- YOUR GOAL: Go through the data line by line and count the lines that hold "frame". Reply with the total only.

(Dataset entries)
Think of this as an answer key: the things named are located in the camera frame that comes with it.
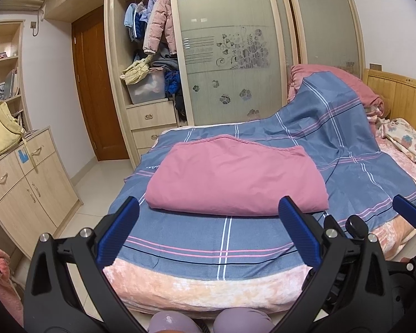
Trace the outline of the pink and cream hooded jacket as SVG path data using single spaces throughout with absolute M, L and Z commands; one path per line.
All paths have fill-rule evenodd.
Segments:
M 302 146 L 269 147 L 219 135 L 175 144 L 145 198 L 152 209 L 264 217 L 278 214 L 284 196 L 303 213 L 329 207 L 324 178 Z

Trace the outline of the grey folded clothes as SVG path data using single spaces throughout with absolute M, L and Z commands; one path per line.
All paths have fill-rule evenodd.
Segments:
M 178 71 L 179 63 L 176 54 L 171 54 L 168 46 L 162 44 L 150 62 L 151 68 L 162 68 L 165 71 Z

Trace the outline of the blue sticker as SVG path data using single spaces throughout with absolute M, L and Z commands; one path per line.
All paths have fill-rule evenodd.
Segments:
M 17 154 L 18 154 L 18 157 L 19 157 L 19 160 L 20 160 L 21 164 L 25 164 L 29 160 L 29 157 L 28 157 L 26 151 L 23 150 L 23 149 L 19 149 L 17 151 Z

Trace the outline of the clear plastic storage box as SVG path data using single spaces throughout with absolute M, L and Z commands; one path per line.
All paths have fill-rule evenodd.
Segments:
M 127 85 L 133 105 L 166 98 L 165 79 L 162 70 L 151 71 L 136 84 Z

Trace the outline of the wooden bookshelf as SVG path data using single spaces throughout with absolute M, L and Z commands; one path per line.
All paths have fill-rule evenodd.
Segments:
M 0 102 L 6 102 L 11 115 L 28 131 L 22 71 L 23 20 L 0 20 Z

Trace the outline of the pink folded quilt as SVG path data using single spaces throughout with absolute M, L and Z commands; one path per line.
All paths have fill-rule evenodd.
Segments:
M 293 65 L 288 79 L 288 102 L 295 98 L 303 81 L 311 77 L 323 77 L 330 87 L 351 89 L 358 96 L 368 117 L 385 117 L 389 113 L 389 106 L 383 98 L 361 79 L 342 69 L 328 65 Z

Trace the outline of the lavender trouser knee right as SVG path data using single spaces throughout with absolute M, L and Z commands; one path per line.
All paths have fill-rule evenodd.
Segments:
M 268 333 L 275 327 L 270 317 L 256 309 L 236 307 L 222 311 L 214 320 L 215 333 Z

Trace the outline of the wardrobe drawer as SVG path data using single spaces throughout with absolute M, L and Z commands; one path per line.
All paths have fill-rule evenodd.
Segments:
M 158 136 L 171 129 L 176 128 L 175 125 L 160 125 L 150 128 L 142 128 L 132 130 L 132 136 L 136 144 L 137 149 L 146 149 L 154 145 L 155 141 L 158 139 Z
M 174 105 L 168 100 L 133 105 L 126 112 L 131 130 L 177 125 Z

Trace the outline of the wooden headboard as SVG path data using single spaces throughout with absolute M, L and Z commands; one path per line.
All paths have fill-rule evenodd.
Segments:
M 388 118 L 403 118 L 416 130 L 416 79 L 365 69 L 363 82 L 382 98 Z

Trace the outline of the lavender trouser knee left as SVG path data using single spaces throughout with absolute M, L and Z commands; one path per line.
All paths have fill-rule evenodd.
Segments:
M 193 319 L 175 311 L 161 311 L 153 315 L 148 327 L 148 332 L 202 332 Z

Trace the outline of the light wood sideboard cabinet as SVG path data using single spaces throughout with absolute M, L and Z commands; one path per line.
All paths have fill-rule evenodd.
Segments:
M 17 151 L 29 160 L 21 164 Z M 49 127 L 0 157 L 0 247 L 31 258 L 39 236 L 57 237 L 82 206 Z

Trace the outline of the lower wardrobe drawer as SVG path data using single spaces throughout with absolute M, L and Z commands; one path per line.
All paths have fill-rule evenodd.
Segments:
M 154 145 L 155 141 L 158 139 L 158 136 L 171 129 L 176 128 L 175 125 L 160 125 L 150 128 L 142 128 L 132 130 L 132 136 L 136 144 L 137 149 L 146 149 Z

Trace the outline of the lavender trouser knee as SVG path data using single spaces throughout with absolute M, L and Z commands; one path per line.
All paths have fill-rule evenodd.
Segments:
M 148 327 L 148 332 L 202 332 L 193 319 L 175 311 L 161 311 L 153 315 Z
M 268 333 L 275 327 L 270 317 L 256 309 L 236 307 L 222 311 L 214 320 L 215 333 Z

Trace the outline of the beige crumpled garment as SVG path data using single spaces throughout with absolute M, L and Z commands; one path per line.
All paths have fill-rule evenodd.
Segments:
M 152 58 L 152 55 L 148 55 L 144 59 L 134 61 L 121 73 L 120 80 L 123 80 L 126 85 L 139 83 L 149 74 L 149 64 Z

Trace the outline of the pink fluffy towel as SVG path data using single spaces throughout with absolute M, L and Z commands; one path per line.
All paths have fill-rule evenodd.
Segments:
M 15 321 L 23 326 L 23 305 L 11 280 L 10 257 L 0 248 L 0 301 Z

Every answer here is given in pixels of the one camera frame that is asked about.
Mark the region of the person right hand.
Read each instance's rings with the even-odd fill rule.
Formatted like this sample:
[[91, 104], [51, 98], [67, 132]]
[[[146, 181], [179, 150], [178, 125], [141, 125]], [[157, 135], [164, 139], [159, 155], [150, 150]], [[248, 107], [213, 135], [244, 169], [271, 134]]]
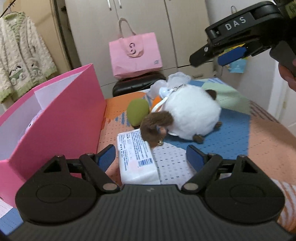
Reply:
[[280, 63], [278, 64], [279, 73], [282, 79], [284, 79], [290, 89], [296, 92], [296, 81], [294, 75], [285, 67], [282, 66]]

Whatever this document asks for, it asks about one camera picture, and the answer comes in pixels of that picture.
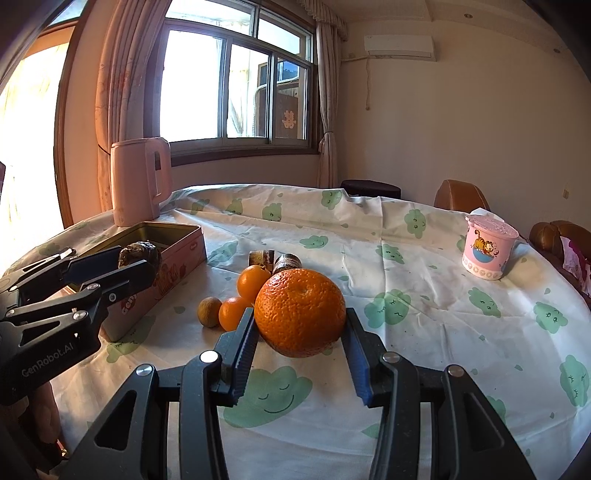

- REPLY TO THE EXERCISE: 2